Kujawab pertanyaan itu segera. Lelaki asing itu ternyata seorang polisi, Ia memberitahu bahwa suamiku mengalami kecelakaan dan saat ni ia sedang dibawa ke rumah sakit kepolisian.

Saat itu aku hanya terdiam dan hanya menjawab terima kasih. Ketika telepon ditutup, aku berjongkok dgn bingung. Tanganku menggenggam erat handphone yg kupegang dan beberapa pegawai salon mendekatiku dgn sigap bertanya ada apa hingga wajahku menjadi pucat seputih kertas. Entah bagaimana akhirnya aku sampai di rumah sakit. Entah bagaimana jg tahu-tahu seluruh keluarga hadir di sana menyusulku. Aku yg hanya diam seribu bahasa menunggu suamiku di depan ruang gawat darurat. Aku tak tahu harus melakukan apa karena selama ni dialah yg melakukan segalanya untukku. Ketika akhirnya setelah menunggu beberapa jam, tepat ketika kumandang adzan maghrib terdengar seorang dokter keluar dan menyampaikan berita itu. Suamiku telah tiada. Ia pergi bukan karena kecelakaan itu sendiri, Serangan stroke-lah yg menyebabkan kematiannya.

Selesai mendengar kenyataan itu, Aku malah sibuk menguatkan kedua orangtuaku dan orangtuanya yg shock. Sama sekali tak ada airmata setetespun keluar di kedua mataku.

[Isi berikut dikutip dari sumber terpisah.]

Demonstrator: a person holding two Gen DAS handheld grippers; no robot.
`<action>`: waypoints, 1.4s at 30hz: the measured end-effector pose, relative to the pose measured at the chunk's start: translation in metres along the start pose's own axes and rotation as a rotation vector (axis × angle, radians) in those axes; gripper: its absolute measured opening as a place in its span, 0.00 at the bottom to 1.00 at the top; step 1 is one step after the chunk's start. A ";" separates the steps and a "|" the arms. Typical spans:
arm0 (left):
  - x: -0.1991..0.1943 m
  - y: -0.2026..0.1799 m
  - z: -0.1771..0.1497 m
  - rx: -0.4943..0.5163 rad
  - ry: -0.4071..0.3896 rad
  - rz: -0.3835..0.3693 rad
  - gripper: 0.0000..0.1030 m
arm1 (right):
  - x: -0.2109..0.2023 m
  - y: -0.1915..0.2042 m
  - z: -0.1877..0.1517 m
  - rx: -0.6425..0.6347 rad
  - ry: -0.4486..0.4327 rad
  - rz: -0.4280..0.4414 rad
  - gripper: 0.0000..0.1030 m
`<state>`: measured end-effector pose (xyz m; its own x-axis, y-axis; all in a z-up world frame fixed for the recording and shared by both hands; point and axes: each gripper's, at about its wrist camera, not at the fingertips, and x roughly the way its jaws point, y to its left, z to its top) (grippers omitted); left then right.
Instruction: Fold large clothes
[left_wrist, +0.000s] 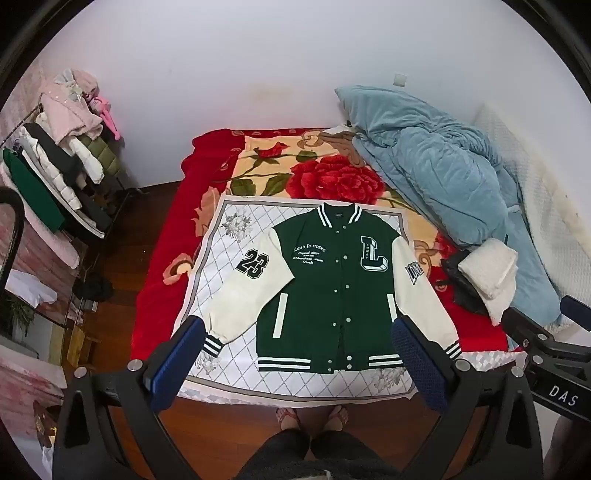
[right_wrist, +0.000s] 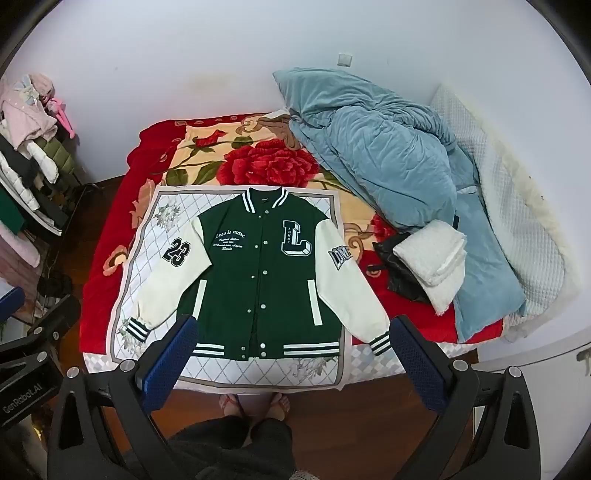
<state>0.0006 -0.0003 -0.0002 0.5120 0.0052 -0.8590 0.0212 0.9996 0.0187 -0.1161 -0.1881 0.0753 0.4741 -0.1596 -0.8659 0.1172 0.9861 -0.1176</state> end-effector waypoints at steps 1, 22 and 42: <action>0.000 0.000 0.000 -0.001 0.000 0.000 1.00 | 0.000 0.000 0.000 0.000 0.002 0.001 1.00; -0.004 -0.004 0.003 -0.008 -0.017 -0.011 1.00 | -0.005 -0.001 0.001 -0.002 -0.005 -0.004 1.00; -0.012 -0.012 0.016 -0.004 -0.025 -0.010 1.00 | -0.007 -0.004 0.004 -0.003 -0.006 -0.002 1.00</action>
<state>0.0082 -0.0128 0.0184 0.5328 -0.0054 -0.8462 0.0226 0.9997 0.0079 -0.1168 -0.1908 0.0838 0.4788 -0.1615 -0.8629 0.1158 0.9860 -0.1203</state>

Aku sibuk menenangkan ayah ibu dan mertuaku. Anak-anak yg terpukul memelukku dgn erat tetapi kesedihan mereka sama sekali tak mampu membuatku menangis. Ketika jenazah dibawa ke rumah dan aku duduk di hadapannya, Aku termangu menatap wajah itu. Kusadari baru kali inilah aku benar-benar menatap wajahnya yg tampak tertidur pulas. Kudekati wajahnya dan kupandangi dgn seksama. Saat itulah dadaku menjadi sesak teringat apa yg telah ia berikan padaku selama sepuluh tahun kebersamaan kami. Kusentuh perlahan wajahnya yg telah dingin dan kusadari inilah kali pertama kali aku menyentuh wajahnya yg dulu selalu dihiasi senyum hangat.

Airmata merebak dimataku, Mengaburkan pandanganku. Aku terkesiap berusaha mengusap agar airmata tak menghalangi tatapan terakhirku padanya, Aku ingin mengingat semua bagian wajahnya agar kenangan manis tentang suamiku tak berakhir begitu saja. Tapi bukannya berhenti, Airmataku semakin deras membanjiri kedua pipiku. Peringatan dari imam masjid yg mengatur prosesi pemakaman tak mampu membuatku berhenti menangis. Aku berusaha menahannya, Tapi dadaku sesak mengingat apa yg telah kuperbuat padanya terakhir kali kami berbicara.

Aku teringat betapa aku tak pernah memperhatikan kesehatannya. Aku hampir tak pernah mengatur makannya. Padahal ia selalu mengatur apa yg kumakan. Ia memperhatikan vitamin dan obat yg harus kukonsumsi terutama ketika mengandung dan setelah melahirkan. Ia tak pernah absen mengingatkanku makan teratur, bahkan terkadang menyuapiku kalau aku sedang malas makan. Aku tak pernah tahu apa yg ia makan karena aku tak pernah bertanya. Bahkan aku tak tahu apa yg ia sukai dan tak disukai. Hampir seluruh keluarga tahu bahwa suamiku adlh penggemar mie instant dan kopi kental. Dadaku sesak mendengarnya, Karena aku tahu ia mungkin terpaksa makan mie instant karena aku hampir tak pernah memasak untuknya. Aku hanya memasak untk anak-anak dan diriku sendiri. Aku tak perduli dia sudah makan / belum ketika pulang kerja. Ia bisa makan masakanku hanya kalau bersisa. Ia pun pulang larut malam tiap hari karena dari kantor cukup jauh dari rumah. Aku tak pernah mau menanggapi permintaannya untk pindah lebih dekat ke kantornya karena tak mau jauh-jauh dari tempat tinggal teman-temanku.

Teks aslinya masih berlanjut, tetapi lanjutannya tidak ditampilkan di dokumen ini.